** GIVEN DATA **
--------------------------------------------------

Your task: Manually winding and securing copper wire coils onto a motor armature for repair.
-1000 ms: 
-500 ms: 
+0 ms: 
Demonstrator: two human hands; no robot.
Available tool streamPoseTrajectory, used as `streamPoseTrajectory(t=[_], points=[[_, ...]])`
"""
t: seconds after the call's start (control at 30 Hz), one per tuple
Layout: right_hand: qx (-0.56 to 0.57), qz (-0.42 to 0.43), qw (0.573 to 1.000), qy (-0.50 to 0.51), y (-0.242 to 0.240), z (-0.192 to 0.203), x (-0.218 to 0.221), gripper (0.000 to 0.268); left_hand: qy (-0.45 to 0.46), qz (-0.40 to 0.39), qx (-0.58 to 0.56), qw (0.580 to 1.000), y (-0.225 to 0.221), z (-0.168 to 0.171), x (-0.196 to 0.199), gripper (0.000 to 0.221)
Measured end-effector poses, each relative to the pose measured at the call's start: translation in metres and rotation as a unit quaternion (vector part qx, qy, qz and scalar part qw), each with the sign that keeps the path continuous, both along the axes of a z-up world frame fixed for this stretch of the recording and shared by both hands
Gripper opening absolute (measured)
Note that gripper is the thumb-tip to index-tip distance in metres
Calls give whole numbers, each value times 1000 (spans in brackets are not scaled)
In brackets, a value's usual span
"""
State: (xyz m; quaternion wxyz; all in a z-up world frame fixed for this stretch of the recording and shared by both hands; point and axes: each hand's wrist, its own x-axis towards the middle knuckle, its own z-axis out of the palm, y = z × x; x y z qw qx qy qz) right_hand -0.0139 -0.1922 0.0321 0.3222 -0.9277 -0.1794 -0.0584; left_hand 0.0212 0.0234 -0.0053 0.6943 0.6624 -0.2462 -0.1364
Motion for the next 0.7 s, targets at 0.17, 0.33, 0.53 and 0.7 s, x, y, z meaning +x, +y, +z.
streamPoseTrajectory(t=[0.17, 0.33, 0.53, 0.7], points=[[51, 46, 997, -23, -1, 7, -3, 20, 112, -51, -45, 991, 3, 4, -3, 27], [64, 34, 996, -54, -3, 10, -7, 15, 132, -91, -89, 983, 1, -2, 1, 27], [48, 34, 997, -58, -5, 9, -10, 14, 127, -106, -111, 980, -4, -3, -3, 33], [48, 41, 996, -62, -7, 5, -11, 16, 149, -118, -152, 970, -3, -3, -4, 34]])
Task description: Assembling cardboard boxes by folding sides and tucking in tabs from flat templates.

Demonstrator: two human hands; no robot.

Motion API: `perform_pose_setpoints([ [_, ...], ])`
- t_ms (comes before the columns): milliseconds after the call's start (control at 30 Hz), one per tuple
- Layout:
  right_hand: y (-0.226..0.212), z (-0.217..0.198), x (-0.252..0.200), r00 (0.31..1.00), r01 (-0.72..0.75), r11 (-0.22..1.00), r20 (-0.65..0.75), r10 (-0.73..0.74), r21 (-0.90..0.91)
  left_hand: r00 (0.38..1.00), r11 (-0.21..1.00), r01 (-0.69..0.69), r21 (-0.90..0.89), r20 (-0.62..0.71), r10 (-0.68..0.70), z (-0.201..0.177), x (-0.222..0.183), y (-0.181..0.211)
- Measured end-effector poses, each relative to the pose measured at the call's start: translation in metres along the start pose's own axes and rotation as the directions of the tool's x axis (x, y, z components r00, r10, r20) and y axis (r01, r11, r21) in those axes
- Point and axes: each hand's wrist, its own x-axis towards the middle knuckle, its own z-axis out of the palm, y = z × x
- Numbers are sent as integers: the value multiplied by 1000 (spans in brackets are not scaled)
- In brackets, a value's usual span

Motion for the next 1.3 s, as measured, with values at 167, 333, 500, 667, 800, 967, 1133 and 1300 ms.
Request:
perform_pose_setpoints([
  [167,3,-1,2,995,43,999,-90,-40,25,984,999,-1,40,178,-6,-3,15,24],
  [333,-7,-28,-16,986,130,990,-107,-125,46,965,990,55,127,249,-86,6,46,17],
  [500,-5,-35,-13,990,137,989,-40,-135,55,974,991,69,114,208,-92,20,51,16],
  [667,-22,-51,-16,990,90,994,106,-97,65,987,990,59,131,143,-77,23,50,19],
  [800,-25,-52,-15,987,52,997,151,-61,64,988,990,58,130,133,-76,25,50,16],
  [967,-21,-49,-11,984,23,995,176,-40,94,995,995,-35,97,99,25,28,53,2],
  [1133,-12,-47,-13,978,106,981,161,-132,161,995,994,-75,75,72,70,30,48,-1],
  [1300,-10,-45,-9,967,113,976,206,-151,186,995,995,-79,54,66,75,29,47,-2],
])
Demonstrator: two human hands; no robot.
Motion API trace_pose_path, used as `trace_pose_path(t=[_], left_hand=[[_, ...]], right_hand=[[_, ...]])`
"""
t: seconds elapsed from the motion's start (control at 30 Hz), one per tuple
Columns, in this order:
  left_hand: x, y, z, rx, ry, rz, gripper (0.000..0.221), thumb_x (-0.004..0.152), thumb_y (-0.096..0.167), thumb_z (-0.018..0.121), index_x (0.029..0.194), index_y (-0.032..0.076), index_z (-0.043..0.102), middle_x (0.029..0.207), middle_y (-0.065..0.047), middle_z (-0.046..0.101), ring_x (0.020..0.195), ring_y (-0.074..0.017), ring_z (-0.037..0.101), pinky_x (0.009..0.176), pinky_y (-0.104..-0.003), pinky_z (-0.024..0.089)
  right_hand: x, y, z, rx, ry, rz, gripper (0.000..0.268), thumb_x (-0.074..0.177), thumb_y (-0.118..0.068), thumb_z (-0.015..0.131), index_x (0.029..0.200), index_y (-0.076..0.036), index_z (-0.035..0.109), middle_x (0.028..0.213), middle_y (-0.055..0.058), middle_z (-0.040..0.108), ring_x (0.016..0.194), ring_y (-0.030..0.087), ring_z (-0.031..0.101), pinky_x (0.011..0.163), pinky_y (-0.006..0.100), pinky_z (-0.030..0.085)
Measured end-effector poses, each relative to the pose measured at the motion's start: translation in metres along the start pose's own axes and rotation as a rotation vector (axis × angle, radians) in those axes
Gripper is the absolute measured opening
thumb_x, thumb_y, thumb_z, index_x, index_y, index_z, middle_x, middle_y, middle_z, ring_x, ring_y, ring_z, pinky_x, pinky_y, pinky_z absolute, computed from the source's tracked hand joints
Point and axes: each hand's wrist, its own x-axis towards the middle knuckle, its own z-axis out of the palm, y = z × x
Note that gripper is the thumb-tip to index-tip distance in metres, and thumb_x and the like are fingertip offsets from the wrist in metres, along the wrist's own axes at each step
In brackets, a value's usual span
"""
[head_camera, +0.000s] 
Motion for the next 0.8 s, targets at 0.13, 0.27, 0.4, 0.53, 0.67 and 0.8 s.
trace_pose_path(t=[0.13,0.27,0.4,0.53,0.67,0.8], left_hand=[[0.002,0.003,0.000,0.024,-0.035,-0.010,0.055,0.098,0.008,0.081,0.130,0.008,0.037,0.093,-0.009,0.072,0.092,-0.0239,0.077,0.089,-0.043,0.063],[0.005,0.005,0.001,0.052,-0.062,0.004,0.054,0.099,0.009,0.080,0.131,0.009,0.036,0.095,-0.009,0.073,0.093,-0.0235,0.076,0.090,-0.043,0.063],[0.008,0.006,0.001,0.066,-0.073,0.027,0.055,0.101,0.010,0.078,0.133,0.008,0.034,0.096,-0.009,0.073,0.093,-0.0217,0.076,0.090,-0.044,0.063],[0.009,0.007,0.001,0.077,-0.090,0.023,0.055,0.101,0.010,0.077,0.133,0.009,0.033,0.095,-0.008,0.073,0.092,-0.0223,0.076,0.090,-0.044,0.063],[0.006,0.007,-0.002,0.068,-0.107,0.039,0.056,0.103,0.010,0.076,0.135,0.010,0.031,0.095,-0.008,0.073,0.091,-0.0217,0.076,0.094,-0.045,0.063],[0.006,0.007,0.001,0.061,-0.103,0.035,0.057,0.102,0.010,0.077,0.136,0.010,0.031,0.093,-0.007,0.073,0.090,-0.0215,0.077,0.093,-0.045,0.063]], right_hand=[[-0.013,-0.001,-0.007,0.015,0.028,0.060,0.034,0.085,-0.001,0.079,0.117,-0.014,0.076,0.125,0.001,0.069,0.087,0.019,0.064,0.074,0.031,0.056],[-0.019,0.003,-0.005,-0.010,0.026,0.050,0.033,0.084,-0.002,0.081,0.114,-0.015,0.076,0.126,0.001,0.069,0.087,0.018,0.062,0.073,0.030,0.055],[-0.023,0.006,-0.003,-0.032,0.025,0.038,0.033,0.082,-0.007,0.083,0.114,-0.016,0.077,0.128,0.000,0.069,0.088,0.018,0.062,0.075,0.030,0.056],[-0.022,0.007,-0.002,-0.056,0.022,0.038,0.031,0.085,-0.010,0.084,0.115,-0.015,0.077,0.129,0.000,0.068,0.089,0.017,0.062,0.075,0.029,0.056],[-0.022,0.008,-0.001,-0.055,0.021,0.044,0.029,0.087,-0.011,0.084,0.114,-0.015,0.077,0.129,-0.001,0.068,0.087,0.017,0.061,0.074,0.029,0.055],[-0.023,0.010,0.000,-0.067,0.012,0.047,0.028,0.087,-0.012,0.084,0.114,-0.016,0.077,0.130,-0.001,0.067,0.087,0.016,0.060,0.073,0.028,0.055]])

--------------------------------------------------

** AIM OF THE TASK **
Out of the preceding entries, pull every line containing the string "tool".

** RESULT OF THE TASK **
Available tool streamPoseTrajectory, used as `streamPoseTrajectory(t=[_], points=[[_, ...]])`
- Measured end-effector poses, each relative to the pose measured at the call's start: translation in metres along the start pose's own axes and rotation as the directions of the tool's x axis (x, y, z components r00, r10, r20) and y axis (r01, r11, r21) in those axes

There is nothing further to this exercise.